**Problem:** Only the lines below starting at the one that contains "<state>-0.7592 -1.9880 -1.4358" and ending at the one that contains "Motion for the" are to be reproduced, exactly and with both ends kept.

Data items:

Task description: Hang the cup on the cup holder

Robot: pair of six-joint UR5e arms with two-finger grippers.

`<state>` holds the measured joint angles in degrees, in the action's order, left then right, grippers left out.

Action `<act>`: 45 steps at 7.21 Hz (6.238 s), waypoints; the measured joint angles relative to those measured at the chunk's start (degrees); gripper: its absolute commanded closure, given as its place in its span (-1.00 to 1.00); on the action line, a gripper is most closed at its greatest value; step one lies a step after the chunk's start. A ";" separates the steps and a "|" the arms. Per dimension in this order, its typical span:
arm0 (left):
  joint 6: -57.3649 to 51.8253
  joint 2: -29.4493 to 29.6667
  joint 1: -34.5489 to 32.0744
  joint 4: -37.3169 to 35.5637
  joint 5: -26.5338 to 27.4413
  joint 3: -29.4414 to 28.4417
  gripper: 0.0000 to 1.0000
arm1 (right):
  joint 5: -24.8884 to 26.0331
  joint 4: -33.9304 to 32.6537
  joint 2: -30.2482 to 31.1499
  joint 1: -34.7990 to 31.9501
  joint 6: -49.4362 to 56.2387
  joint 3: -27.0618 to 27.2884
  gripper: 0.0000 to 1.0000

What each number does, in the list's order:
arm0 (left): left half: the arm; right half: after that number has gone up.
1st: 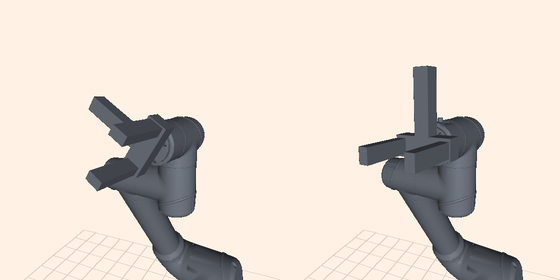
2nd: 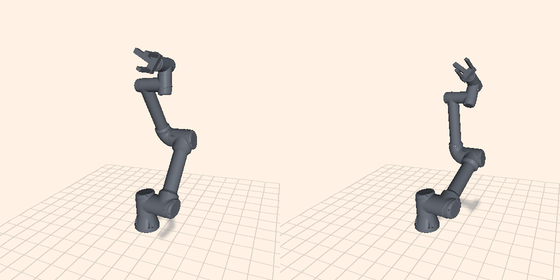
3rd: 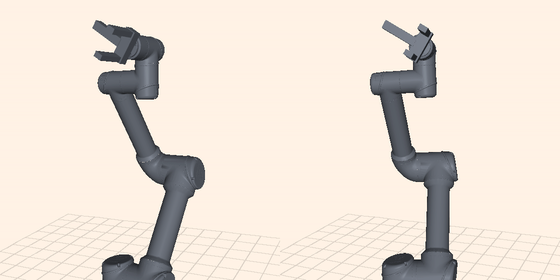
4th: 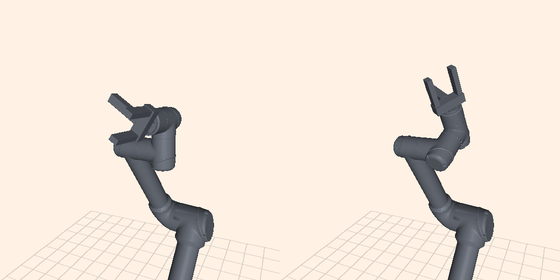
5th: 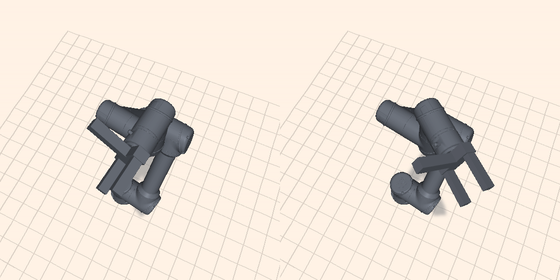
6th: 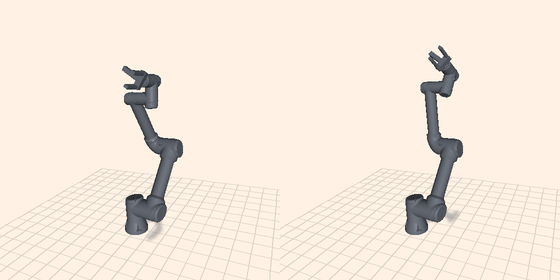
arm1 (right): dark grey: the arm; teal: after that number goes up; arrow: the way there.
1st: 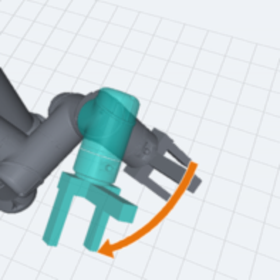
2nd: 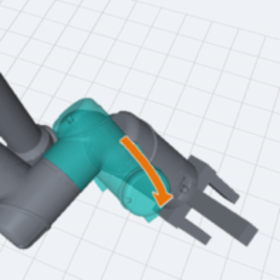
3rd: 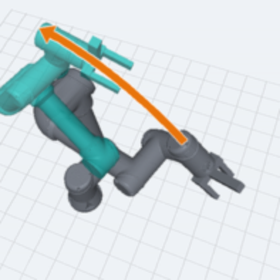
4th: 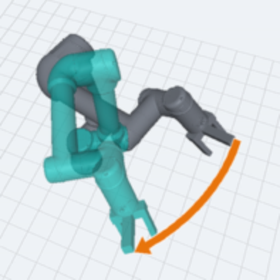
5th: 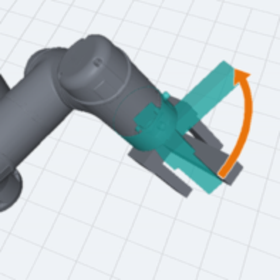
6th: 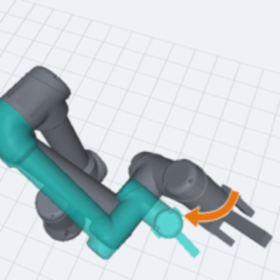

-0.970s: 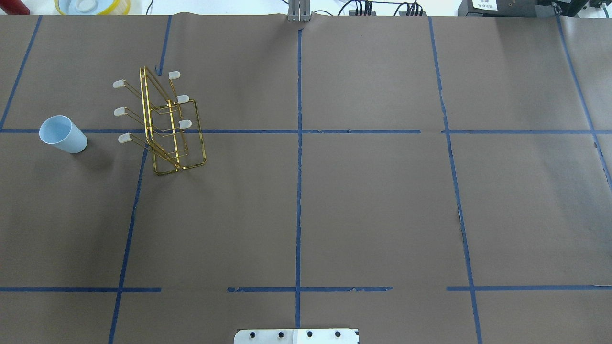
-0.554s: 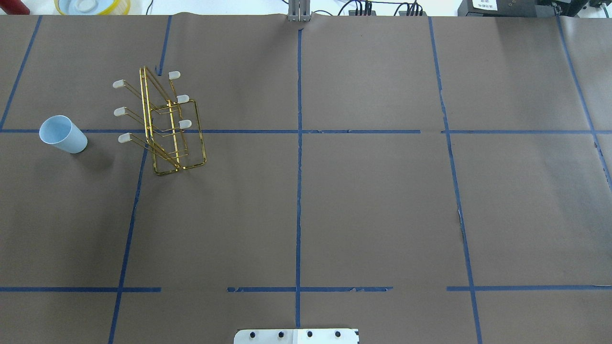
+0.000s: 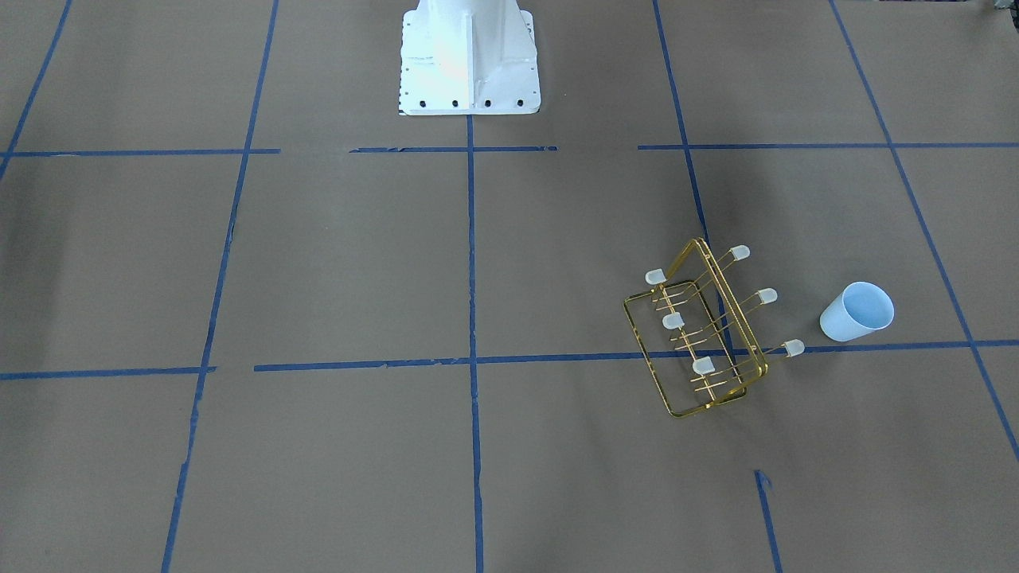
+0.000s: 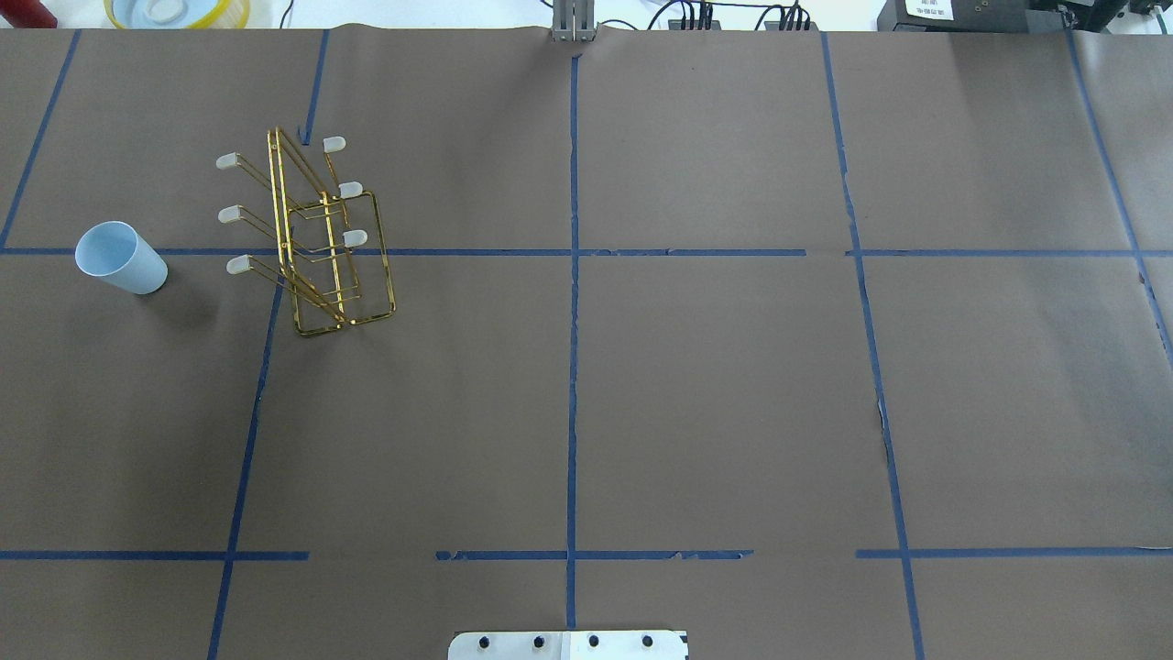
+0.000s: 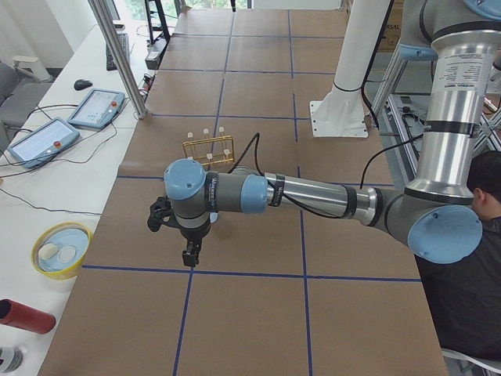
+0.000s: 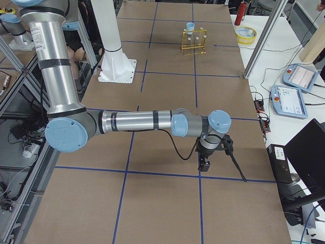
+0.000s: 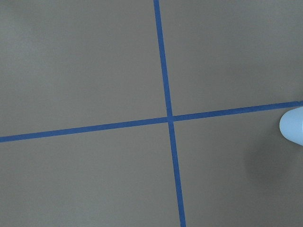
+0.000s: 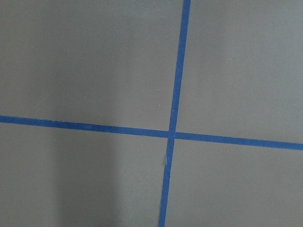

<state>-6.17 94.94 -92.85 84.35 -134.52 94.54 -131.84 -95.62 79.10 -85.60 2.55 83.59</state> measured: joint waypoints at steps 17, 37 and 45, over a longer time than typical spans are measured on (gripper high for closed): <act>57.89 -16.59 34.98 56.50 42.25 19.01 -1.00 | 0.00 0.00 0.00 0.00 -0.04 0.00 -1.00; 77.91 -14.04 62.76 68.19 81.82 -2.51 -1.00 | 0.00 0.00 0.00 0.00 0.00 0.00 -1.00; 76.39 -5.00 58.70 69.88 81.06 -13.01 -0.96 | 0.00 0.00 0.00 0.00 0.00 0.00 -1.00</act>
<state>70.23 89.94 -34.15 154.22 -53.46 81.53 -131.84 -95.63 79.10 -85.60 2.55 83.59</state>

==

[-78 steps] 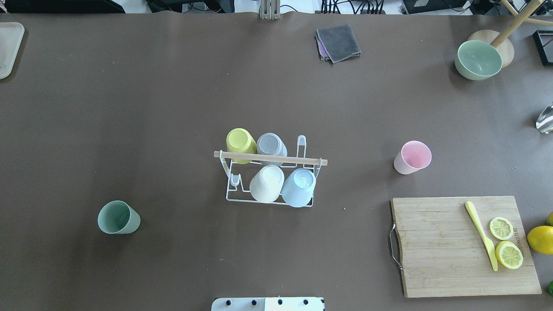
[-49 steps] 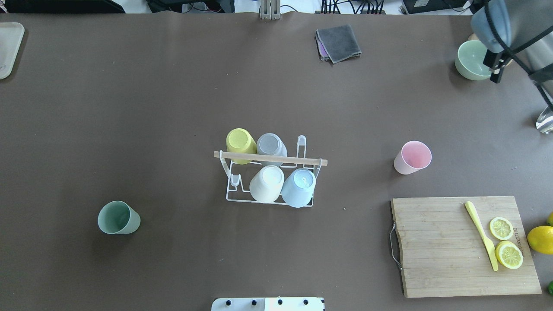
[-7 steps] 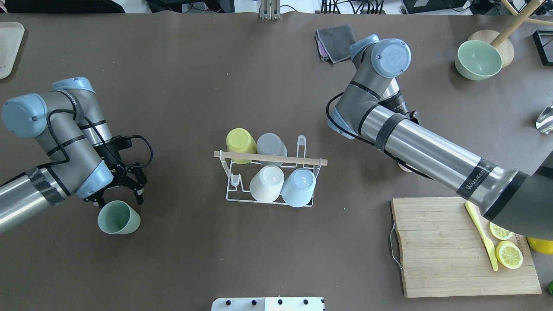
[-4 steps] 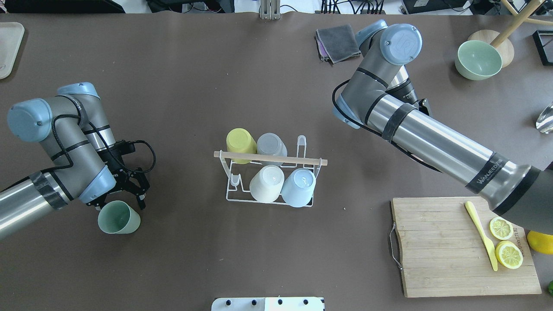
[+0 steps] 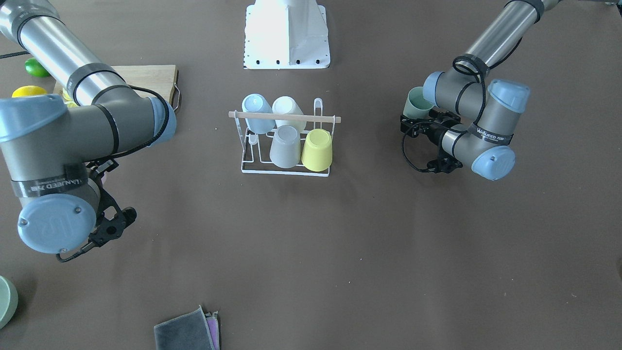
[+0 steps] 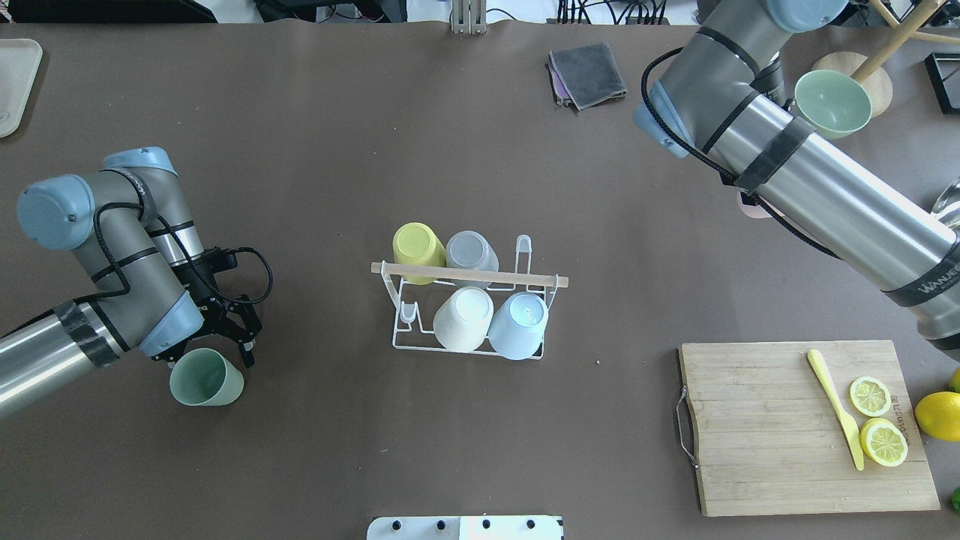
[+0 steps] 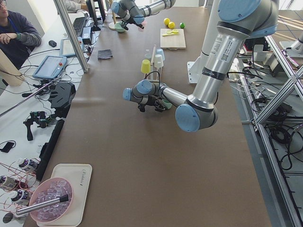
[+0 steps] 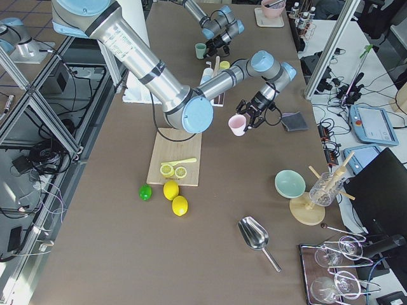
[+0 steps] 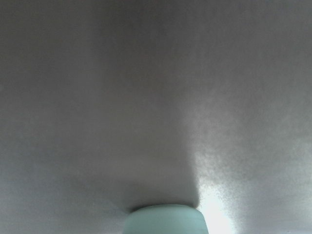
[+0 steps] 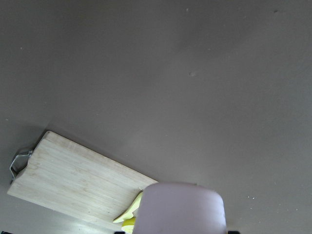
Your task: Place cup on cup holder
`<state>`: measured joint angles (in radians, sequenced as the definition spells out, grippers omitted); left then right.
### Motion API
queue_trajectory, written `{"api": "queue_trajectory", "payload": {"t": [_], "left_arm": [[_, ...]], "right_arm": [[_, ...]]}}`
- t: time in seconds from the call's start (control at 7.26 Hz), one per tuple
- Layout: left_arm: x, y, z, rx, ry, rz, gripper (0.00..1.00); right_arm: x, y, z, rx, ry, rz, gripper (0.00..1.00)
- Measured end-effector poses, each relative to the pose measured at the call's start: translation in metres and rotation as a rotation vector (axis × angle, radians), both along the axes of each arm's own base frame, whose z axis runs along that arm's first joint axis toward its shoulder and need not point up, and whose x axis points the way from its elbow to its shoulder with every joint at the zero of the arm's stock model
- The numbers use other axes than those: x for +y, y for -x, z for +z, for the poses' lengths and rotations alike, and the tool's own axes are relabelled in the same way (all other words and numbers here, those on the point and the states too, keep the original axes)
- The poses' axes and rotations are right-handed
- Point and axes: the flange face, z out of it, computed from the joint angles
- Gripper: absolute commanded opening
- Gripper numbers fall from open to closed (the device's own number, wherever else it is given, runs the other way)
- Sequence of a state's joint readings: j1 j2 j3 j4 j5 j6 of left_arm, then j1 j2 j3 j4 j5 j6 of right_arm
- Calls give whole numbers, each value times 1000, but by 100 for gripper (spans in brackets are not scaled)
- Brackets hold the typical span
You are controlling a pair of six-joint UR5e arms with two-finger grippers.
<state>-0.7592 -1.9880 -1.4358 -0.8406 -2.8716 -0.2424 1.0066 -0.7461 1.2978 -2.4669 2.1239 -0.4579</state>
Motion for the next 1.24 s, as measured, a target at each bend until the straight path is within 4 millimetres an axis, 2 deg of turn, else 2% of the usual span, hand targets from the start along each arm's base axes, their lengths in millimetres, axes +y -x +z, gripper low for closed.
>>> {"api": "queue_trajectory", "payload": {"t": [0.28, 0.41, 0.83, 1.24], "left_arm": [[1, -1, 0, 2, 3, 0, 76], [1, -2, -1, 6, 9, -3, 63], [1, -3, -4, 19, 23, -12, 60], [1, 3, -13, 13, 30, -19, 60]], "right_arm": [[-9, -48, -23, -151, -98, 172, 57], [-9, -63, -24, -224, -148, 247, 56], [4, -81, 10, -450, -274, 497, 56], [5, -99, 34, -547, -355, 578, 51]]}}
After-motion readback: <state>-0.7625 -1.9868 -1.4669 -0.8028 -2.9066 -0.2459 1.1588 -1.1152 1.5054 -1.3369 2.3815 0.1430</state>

**Answer to the problem:**
<state>-0.7592 -1.9880 -1.4358 -0.8406 -2.8716 -0.2424 1.0066 -0.7461 1.2978 -2.4669 2.1239 -0.4579</state>
Motion for the next 1.24 s, as measured, a target at each bend until the straight path is within 4 millimetres an axis, 2 deg of turn, else 2% of the usual span, hand targets from the start along each arm's base axes, their lengths in millimetres, axes +y -x +z, gripper low for closed.

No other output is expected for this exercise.